## TASK DETAILS
Extract every line of the material that holds the string "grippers".

## SUPPLIED MATERIAL
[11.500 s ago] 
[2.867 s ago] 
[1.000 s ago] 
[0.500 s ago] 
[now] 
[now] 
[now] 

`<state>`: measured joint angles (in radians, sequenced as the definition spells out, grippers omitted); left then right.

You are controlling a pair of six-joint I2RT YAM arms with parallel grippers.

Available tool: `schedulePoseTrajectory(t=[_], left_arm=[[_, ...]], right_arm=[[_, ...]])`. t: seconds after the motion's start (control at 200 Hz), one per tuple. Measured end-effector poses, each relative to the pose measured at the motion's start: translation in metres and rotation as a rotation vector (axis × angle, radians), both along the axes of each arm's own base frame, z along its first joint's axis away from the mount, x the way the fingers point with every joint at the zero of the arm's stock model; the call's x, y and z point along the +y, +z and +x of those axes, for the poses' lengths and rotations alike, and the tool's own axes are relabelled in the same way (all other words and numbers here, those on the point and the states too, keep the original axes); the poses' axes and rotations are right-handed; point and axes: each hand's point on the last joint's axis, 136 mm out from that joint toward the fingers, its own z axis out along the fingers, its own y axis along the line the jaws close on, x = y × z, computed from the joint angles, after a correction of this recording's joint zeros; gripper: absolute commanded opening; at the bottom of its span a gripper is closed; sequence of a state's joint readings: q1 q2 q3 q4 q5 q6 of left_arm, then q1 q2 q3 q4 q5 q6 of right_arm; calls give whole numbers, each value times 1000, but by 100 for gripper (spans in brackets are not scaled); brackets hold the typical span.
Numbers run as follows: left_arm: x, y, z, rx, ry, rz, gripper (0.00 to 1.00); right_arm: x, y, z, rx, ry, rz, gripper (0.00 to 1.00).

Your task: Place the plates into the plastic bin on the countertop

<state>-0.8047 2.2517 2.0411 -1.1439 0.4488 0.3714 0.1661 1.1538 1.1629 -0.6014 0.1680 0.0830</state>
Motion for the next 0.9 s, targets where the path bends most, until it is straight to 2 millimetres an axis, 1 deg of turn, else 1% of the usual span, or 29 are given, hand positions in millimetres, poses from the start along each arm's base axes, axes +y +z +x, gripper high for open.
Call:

## RESPONSE AREA
`<state>`: measured joint angles (in radians, sequenced as the definition spells out, grippers omitted); left then right.
You are controlling a pair of six-joint I2RT YAM arms with parallel grippers.

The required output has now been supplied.